THE LOST ART OF SCRUPMING..
Yesterday for Sunday lunch, we had one of Mrs. Snopper`s home made, cordon bleu apple pies and very nice it was too. I think it was Carl Sagan who said that if you want to make an apple pie, first you must create the universe. And important parts of that universe are, of course, the orchards here in deepest Kent which have provided an abundance of fruit over the years - it wasn`t called The Garden of England for nothing.

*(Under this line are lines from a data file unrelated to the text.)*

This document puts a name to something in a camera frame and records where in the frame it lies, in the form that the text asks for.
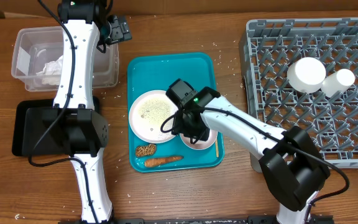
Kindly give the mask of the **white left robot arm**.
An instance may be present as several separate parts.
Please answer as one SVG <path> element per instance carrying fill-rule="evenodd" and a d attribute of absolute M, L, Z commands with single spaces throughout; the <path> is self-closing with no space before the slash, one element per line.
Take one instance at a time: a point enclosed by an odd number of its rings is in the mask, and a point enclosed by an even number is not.
<path fill-rule="evenodd" d="M 47 167 L 69 161 L 74 167 L 81 196 L 80 223 L 113 223 L 103 152 L 109 139 L 108 122 L 94 107 L 93 70 L 97 51 L 132 38 L 124 17 L 112 15 L 112 1 L 62 1 L 51 16 L 63 29 L 60 85 L 51 108 L 40 112 L 45 132 L 30 148 L 28 162 Z M 46 135 L 60 146 L 66 158 L 36 163 L 35 152 Z"/>

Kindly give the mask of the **wooden chopstick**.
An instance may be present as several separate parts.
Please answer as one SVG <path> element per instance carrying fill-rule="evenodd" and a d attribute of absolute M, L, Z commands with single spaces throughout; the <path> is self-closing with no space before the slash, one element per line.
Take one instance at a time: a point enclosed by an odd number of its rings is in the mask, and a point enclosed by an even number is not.
<path fill-rule="evenodd" d="M 219 146 L 218 146 L 218 140 L 215 141 L 215 148 L 216 148 L 216 157 L 219 158 Z"/>

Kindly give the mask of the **white napkin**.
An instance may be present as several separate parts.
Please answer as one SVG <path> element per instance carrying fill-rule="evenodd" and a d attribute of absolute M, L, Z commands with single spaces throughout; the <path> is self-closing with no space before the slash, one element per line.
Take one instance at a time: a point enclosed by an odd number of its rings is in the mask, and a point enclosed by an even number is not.
<path fill-rule="evenodd" d="M 48 62 L 44 65 L 41 72 L 37 72 L 37 76 L 41 76 L 41 83 L 43 85 L 59 85 L 60 77 L 62 74 L 63 56 L 59 57 L 58 60 Z"/>

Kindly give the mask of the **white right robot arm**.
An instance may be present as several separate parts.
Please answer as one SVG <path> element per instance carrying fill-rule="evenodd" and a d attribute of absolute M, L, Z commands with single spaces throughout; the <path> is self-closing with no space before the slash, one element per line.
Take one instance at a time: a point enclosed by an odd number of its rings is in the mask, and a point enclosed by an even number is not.
<path fill-rule="evenodd" d="M 294 126 L 288 131 L 263 123 L 232 105 L 218 91 L 196 91 L 177 79 L 166 96 L 178 107 L 168 131 L 192 144 L 206 140 L 209 131 L 227 135 L 257 159 L 270 193 L 279 202 L 275 216 L 249 217 L 249 223 L 333 223 L 332 216 L 311 214 L 316 202 L 348 190 L 349 178 L 325 161 L 309 134 Z"/>

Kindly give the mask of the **pink white bowl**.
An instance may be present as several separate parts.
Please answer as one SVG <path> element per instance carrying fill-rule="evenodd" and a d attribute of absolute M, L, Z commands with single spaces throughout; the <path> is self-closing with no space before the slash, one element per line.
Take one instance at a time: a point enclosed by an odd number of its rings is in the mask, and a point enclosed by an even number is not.
<path fill-rule="evenodd" d="M 181 140 L 183 141 L 183 143 L 188 146 L 189 148 L 191 149 L 194 149 L 194 150 L 205 150 L 209 147 L 211 147 L 215 141 L 217 140 L 217 136 L 218 136 L 218 132 L 215 131 L 215 130 L 210 130 L 209 131 L 209 138 L 207 141 L 202 141 L 202 140 L 199 140 L 198 142 L 196 142 L 195 144 L 192 144 L 190 142 L 190 138 L 188 137 L 184 137 L 183 134 L 180 134 L 180 138 Z"/>

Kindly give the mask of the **white cup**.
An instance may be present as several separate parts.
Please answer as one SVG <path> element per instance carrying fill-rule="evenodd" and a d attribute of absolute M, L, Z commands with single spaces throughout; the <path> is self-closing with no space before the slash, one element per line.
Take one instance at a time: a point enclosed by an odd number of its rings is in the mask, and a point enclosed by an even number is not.
<path fill-rule="evenodd" d="M 354 84 L 355 80 L 355 75 L 351 70 L 340 69 L 324 79 L 321 91 L 327 97 L 332 97 L 338 91 L 341 93 L 345 92 Z"/>

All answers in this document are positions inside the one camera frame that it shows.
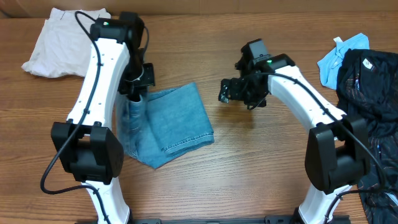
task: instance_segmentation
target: white tag
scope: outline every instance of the white tag
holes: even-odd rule
[[[367,59],[363,60],[362,64],[365,65],[365,67],[367,69],[372,69],[372,67],[373,67],[372,63],[370,61],[368,61]]]
[[[333,40],[334,40],[336,43],[337,43],[337,42],[342,42],[342,40],[341,40],[340,37],[336,37],[336,38],[334,38]]]

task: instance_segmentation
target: folded fabric
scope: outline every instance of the folded fabric
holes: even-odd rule
[[[118,93],[116,119],[124,152],[155,169],[214,143],[213,128],[195,83],[147,93],[139,102]]]
[[[321,84],[325,87],[336,89],[337,74],[348,49],[369,49],[369,39],[360,33],[342,41],[340,37],[333,39],[336,47],[318,62]]]
[[[105,9],[82,11],[94,19],[110,18]],[[93,21],[80,15],[83,26],[90,31]],[[63,75],[86,75],[90,62],[91,41],[75,19],[75,11],[51,10],[37,39],[35,49],[22,69],[33,75],[57,78]]]

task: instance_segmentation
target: wood grain surface
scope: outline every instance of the wood grain surface
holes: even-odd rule
[[[305,78],[332,103],[336,93],[319,81],[319,61],[343,40],[363,32],[374,50],[398,52],[398,12],[323,12],[222,16],[143,16],[150,30],[147,61],[155,67],[151,91],[196,82],[215,130],[215,143],[154,170],[125,157],[120,175],[136,218],[235,218],[291,214],[307,193],[307,135],[277,98],[254,111],[222,104],[222,78],[240,48],[263,38],[269,52],[288,54]],[[73,223],[94,220],[85,190],[45,195],[39,181],[55,154],[54,121],[64,121],[83,79],[48,79],[24,72],[44,19],[0,20],[0,223]],[[78,184],[57,162],[47,188]],[[358,195],[336,211],[367,223]]]

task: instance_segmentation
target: light blue cloth
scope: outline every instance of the light blue cloth
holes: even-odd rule
[[[140,97],[133,102],[116,96],[116,131],[127,155],[156,169],[214,143],[195,83]]]
[[[339,37],[334,41],[336,47],[318,62],[321,84],[333,90],[337,87],[338,70],[348,49],[369,49],[369,39],[362,33],[344,42]]]

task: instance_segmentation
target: robotic arm
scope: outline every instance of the robotic arm
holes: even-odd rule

As part of a kind of rustic ritual, for years now I have been walking our dogs around the assorted orchards, especially at harvest time. Now I have to be careful here not to give the wrong impression, for the last thing I need is to be accused of stealing the farmer`s crop and finding myself transported to the colonies, but I have to admit that by some miracle of providence, the occasional item of fruit has found its way back to chez Snopper, hence yesterday`s apple pie. That is until this year.
I always take a plastic bag with me on my dog walks, ostensibly to gather up any `items` Barney might leave on the paths but it is strange how, at harvest time, the lost art of scrumping comes to the fore. Scrumping, like Morris Dancing, is an Olde Englishe Custome, whereby peasants would gather surplus fruit to see them through the winter and this is a custom that I have tried to maintain, especially given our plight as an elderly couple struggling to survive on a fixed income in the harshest winter we have known for years.
Somehow, when I returned home, I would find that my plastic bag had been filled with assorted apples, plums and pears - all having fallen to the ground and running the risk of going to waste. I`m guessing, but I wonder if the word `scrumptious` has its origins in this ancient custom, especially as anything scrumped always seems to taste better than anything `bought.`
Last autumn I mourned the fact that a much loved Victoria plum orchard had been razed to the ground, bringing an end to years of plum scrumping. In the last couple of weeks, I have noticed that a Conference pear orchard has gone the same way, along with a large Bramley apple orchard.
Enquiries have revealed that these orchards are now to be given over to the production of wheat, suggesting that the bottom has dropped out of the Kentish fruit market having been replaced by lookalike fruit from China, Taiwan and all points east. Maybe Mr. Kipling is getting his exceedingly good Bramley apples from elsewhere. And so, as my years of perfecting the art of scrumping seem to be coming to an end, I`m beginning to wonder what Mrs. Snopper might make from scrumped wheat. Something scrumptious, I hope.